Kürdistan Topluluklar Birliği (KCK) Türkiye Meclisi'ne yönelik yedi ilde yapılan operasyonlar çerçevesinde İstanbul'daki evinden gözaltına alınan Boğaziçi Üniversitesi Sosyoloji yüksek lisans öğrencisi Nejat Ağırnaslı, dün (02 Mayıs) serbest bırakıldı.
29 Nisan Cuma günü, sabaha karşı, Terörle Mücadele Şubesi'ne bağlı ekiplerce yedi ilde düzenlenen eş zamanlı KCK operasyonları çerçevesinde gözaltına alınan 50 kişi arasında yer alan Nejat Ağırnaslı, yaşadıklarını bianet'e anlattı.
"Ders programı örgütsel dokümanmış"
Cuma sabahı kendisiyle birlikte Boğaziçi Üniversitesi öğrencisi olan dört kişinin daha evine polislerce baskın yapıldığını söyleyen Ağırnaslı, evinde 2,5 saat kadar arama yapıldığını, bilgisayar, harddisk ve cd'lerine el konulduğunu söyledi. Polislerin, okulun ders programını bile "örgüt dokümanı" olarak değerlendirdiğini ifade eden Ağısnaslı sözlerine şöyle devam etti:
* Evde arama yapan polisler, ders programımın bile örgütsel doküman olduğunu iddia ettiler. Bizim okulda ders programlarında, mesela siyaset bilimi dersinin kodu "Pols"dur; dersler Pols101, Pols202 diye kodlanıyor. Bunun örgütsel şifre olduğunu ileri sürdüler.

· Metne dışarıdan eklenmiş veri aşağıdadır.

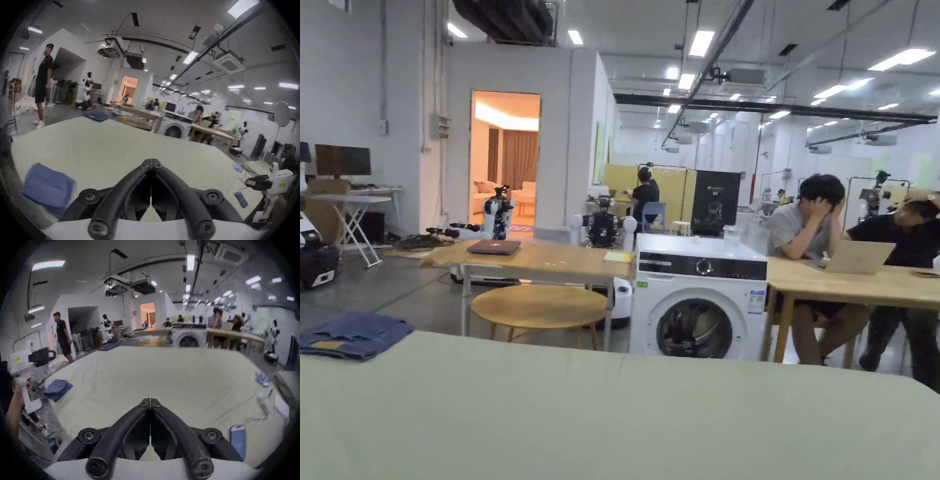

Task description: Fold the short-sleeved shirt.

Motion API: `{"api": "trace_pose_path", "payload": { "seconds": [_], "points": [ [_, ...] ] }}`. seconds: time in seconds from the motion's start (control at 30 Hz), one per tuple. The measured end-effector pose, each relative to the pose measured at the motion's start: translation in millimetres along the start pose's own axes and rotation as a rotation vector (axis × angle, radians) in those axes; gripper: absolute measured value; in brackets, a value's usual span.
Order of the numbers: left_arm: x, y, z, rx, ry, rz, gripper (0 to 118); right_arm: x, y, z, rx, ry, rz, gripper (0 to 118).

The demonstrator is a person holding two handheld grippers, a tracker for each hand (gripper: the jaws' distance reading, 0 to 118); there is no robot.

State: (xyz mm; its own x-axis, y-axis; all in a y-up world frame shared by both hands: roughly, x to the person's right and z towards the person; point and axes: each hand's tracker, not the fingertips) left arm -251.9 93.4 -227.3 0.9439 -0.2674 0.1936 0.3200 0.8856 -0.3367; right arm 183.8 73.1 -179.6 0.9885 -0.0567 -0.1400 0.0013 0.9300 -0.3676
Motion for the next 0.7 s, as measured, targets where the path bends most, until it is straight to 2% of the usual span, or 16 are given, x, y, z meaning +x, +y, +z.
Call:
{"api": "trace_pose_path", "payload": {
  "seconds": [0.03, 0.17, 0.27, 0.33, 0.4, 0.43, 0.5, 0.53, 0.57, 0.6, 0.63, 0.67, 0.7],
  "points": [
    [18, 9, -2, 0.053, -0.019, 0.015, 0, 2, 6, 3, 0.024, -0.018, -0.004, 0],
    [76, 52, -4, 0.050, 0.037, -0.137, 0, 13, 26, 9, 0.096, -0.114, 0.019, 0],
    [111, 79, -4, 0.052, 0.022, -0.147, 0, 22, 34, 5, 0.137, -0.188, 0.020, 0],
    [126, 87, -5, 0.084, 0.022, -0.173, 0, 26, 37, 1, 0.164, -0.250, 0.050, 0],
    [138, 92, -7, 0.118, 0.056, -0.212, 0, 31, 37, -3, 0.171, -0.252, 0.039, 0],
    [142, 94, -7, 0.114, 0.057, -0.220, 0, 33, 37, -2, 0.173, -0.254, 0.033, 5],
    [143, 97, -7, 0.108, 0.050, -0.230, 0, 35, 35, -3, 0.181, -0.264, 0.024, 8],
    [142, 98, -6, 0.106, 0.042, -0.227, 0, 36, 35, -3, 0.181, -0.268, 0.024, 17],
    [142, 98, -4, 0.103, 0.025, -0.220, 5, 37, 34, -4, 0.179, -0.277, 0.024, 37],
    [143, 100, -3, 0.102, 0.024, -0.222, 21, 38, 34, -5, 0.171, -0.290, 0.022, 64],
    [141, 101, -4, 0.096, 0.027, -0.229, 63, 39, 34, -5, 0.173, -0.294, 0.020, 96],
    [142, 96, -5, 0.309, -0.056, 0.274, 95, 41, 33, -3, 0.186, -0.298, 0.016, 110],
    [142, 96, -2, 0.317, -0.028, 0.269, 113, 42, 32, -1, 0.205, -0.303, 0.008, 117]
  ]
}}
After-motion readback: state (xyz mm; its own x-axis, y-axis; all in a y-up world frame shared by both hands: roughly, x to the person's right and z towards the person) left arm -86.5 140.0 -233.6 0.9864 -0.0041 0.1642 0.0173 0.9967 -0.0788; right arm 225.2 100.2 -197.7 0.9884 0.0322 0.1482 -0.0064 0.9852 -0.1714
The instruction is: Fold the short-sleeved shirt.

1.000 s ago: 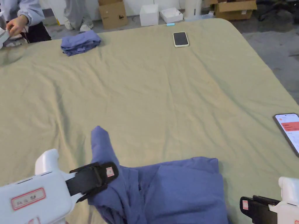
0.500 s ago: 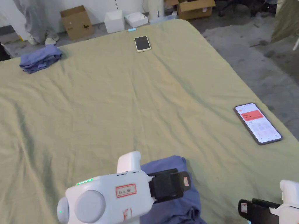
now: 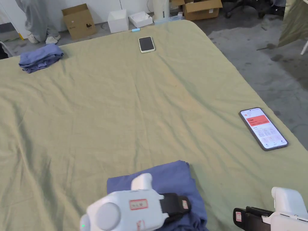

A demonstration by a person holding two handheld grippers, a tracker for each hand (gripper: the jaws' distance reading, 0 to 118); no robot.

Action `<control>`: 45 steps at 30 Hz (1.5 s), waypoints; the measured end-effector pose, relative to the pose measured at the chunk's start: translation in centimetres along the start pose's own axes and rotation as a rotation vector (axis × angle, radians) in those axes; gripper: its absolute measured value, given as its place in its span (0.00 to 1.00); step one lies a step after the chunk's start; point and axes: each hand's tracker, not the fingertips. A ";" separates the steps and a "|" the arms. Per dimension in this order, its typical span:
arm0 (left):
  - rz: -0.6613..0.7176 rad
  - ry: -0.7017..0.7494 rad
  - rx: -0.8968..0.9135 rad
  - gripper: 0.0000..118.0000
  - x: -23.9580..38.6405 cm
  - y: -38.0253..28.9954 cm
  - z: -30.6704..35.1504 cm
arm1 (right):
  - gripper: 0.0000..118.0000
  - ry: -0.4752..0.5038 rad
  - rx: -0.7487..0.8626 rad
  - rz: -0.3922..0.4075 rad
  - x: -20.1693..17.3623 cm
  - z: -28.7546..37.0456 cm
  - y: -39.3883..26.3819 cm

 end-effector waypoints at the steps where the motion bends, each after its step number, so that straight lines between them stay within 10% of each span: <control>1: -0.027 0.036 -0.007 0.12 0.0 0.0 0.2 | 0.00 -0.001 -0.001 -0.001 0.0 0.0 0.0; 11: 0.010 -0.111 0.026 0.13 0.8 -1.4 2.8 | 0.00 -0.005 -0.028 0.081 -2.2 -0.4 1.2; 15: 0.102 -0.184 0.164 0.88 -2.5 -1.7 9.5 | 0.00 0.040 -0.036 0.212 -5.8 -2.2 2.8; 17: 0.145 -0.188 0.240 0.96 -4.9 -2.3 12.7 | 0.00 0.064 -0.038 0.282 -7.8 -3.5 3.6; 23: 0.365 -0.067 0.378 0.96 -13.6 -3.1 17.4 | 0.00 -0.013 -0.104 0.404 -11.1 -8.8 5.4; 30: 0.471 -0.157 0.244 0.96 -18.2 -1.1 13.1 | 0.00 -0.098 -0.183 0.351 -9.6 -12.5 3.5; 39: 0.426 -0.577 0.107 0.96 -17.3 2.0 4.7 | 0.00 -0.109 -0.207 0.352 -9.8 -12.4 3.9; 41: 0.315 -0.466 0.092 0.80 -15.8 2.3 4.6 | 0.00 -0.116 -0.207 0.342 -9.9 -12.3 4.0; 42: 0.263 -0.388 0.078 0.36 -14.8 2.4 4.9 | 0.00 -0.122 -0.208 0.340 -10.1 -12.3 4.2; 44: 0.159 -0.119 0.027 0.25 -14.7 2.5 5.3 | 0.00 -0.142 -0.206 0.353 -10.8 -12.1 4.4; 45: 0.197 -0.202 0.000 0.25 -15.8 2.5 5.4 | 0.00 -0.139 -0.204 0.356 -11.1 -11.9 4.6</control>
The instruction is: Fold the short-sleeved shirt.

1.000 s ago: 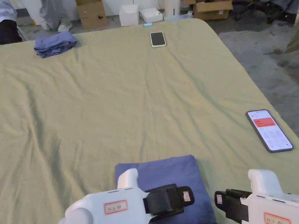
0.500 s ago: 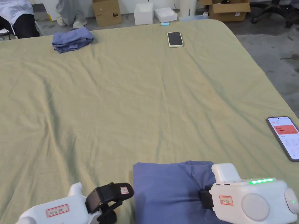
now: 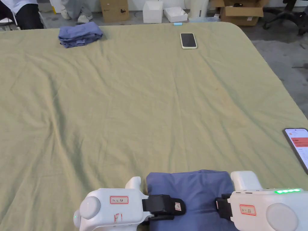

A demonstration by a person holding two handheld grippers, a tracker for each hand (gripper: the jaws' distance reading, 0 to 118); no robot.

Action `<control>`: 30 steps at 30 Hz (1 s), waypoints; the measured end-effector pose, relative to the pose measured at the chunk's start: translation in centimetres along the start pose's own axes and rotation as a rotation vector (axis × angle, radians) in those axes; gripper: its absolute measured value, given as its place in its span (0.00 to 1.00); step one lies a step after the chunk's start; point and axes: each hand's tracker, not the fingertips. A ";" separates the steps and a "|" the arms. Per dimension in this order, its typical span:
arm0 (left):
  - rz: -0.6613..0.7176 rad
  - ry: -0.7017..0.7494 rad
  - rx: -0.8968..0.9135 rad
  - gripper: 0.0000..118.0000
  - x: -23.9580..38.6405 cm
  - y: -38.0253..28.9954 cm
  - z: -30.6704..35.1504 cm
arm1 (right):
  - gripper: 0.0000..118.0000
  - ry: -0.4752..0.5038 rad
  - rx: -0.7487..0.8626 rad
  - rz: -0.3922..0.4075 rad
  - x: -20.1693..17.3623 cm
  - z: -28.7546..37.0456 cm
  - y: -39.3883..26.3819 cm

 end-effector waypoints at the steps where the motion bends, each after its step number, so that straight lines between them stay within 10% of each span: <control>1: 0.028 -0.101 -0.016 0.24 -0.6 0.4 0.8 | 0.00 0.002 0.002 0.003 -0.4 0.4 0.3; 8: -0.100 0.180 0.073 0.24 -1.5 4.9 14.5 | 0.00 0.043 0.098 0.040 -2.9 3.5 2.3; 17: -0.159 1.021 0.092 0.24 -5.3 10.3 32.1 | 0.00 0.034 0.059 0.017 -3.5 1.6 1.8; 20: -0.109 1.004 -0.012 0.31 -7.2 12.0 34.3 | 0.00 0.025 0.027 0.036 -3.7 1.3 1.3; 24: -0.065 1.051 0.168 0.74 -7.1 11.6 34.7 | 0.00 0.036 0.022 0.006 -3.2 1.3 0.9; 30: -0.131 1.047 0.293 0.75 -2.3 8.8 34.3 | 0.00 0.027 0.035 -0.001 -2.0 2.2 1.0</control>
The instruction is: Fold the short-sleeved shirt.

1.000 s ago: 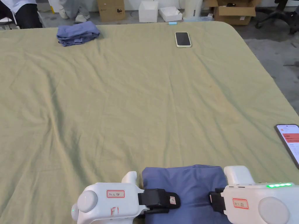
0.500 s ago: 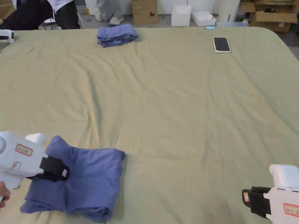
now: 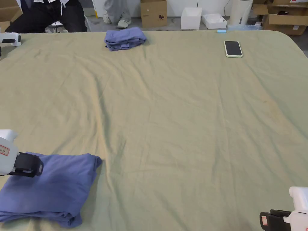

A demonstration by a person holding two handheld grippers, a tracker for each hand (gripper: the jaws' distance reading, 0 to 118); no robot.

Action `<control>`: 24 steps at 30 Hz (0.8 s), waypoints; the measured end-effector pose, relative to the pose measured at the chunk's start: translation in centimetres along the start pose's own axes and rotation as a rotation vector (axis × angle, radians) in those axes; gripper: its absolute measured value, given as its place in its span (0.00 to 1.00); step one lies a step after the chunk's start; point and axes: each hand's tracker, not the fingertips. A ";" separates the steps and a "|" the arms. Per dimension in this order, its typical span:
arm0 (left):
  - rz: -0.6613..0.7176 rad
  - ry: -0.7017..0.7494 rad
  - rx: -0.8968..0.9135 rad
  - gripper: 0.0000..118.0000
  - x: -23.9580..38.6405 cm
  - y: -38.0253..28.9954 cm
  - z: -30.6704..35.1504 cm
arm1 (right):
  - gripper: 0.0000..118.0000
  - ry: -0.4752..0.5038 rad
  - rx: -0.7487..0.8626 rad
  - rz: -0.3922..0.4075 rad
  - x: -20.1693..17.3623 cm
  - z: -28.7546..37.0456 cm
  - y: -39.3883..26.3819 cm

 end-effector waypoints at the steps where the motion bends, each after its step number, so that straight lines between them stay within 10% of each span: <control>1: 0.017 -0.032 0.028 0.74 0.8 -0.4 1.0 | 0.00 0.003 0.008 -0.007 0.2 0.2 0.0; 7: 0.042 -0.318 0.218 0.49 7.6 -2.9 8.1 | 0.00 0.028 0.061 -0.046 1.2 1.6 -0.1; 10: -0.003 -0.313 0.321 0.01 13.0 -5.2 9.6 | 0.00 0.054 0.112 -0.056 1.2 2.7 0.0; 24: -0.057 -0.089 0.784 0.00 28.5 -15.7 16.8 | 0.00 -0.016 0.576 0.083 -3.0 11.8 0.4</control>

* Arama bittikten sonra beni Vatan Caddesi'nde bulunan Emniyet Genel Müdürlüğü'ne götürdüler. Burada 4-5 saat bekletildim. Vatan Emniyet'te ifademi almadılar. İstanbul'da hiç ilgilenmediler zaten. Oranın geçici olduğu çok belliydi.
"Acilen Diyarbakır'a götürdüler"
* Buradan uçakla çok acil bir şekilde Diyarbakır'a götürdüler. Benim edindiğim izlenim, bu operasyonun son derece hızlı şekilde apar topar yapıldığı yönündeydi.
* Diyarbakır'da Emniyet'e götürüldük ve orada üç gün kaldık. Gözaltında toplam 15 civarı kişiydik. Bunlardan 4-5 tanesi İstanbul'dan benimle beraber getirilmişti. Benim dışımda iki kişiyi serbest bıraktılar.
* Burada iki defa "sohbet"e çıkarttılar beni. "Biz sadece sohbet ediyoruz" diyerek diyalog kurmaya çalıştılar. Ancak bu "sohbet" sırasında sürekli olarak suçlamalar yönelttiler. Senden kendini savunmanı ve kendini savunma psikolojisi içine sokmanı istiyorlar.
* Burada ifade verdim. Zaten sussam, bunu bir tavır olarak algılayacaklar. Baştan sona psikolojik bir mücadele yürütüyorlar.
"İnsanları 'hayali tanıklar' üzerinden suçluyorlar"
* İsnat ettikleri suç, benim PKK üyesi olmamdı. Bir gizli tanığın benim hakkımda beyanatları varmış. Benim sadece PKK değil aynı zamanda başka sol örgütlere de üye olduğum iddia edildi.
* Ayrıca benim PKK kamplarında eğitim aldığımı ve onlar adına faaliyetlerde bulunacağımı ve ortalığı karıştıracağımı da iddia ettiler. Hakkımda aslı astarı olmayan iddialarda bulundular.
* Genel olarak edindiğim intiba, bütün alınanları bu hayali tanıklık mekanizması ile aldıkları yönünde. Yani, hayali tanıkların ifadeleri var ortada ve insanlar bunlarla suçlanıyor.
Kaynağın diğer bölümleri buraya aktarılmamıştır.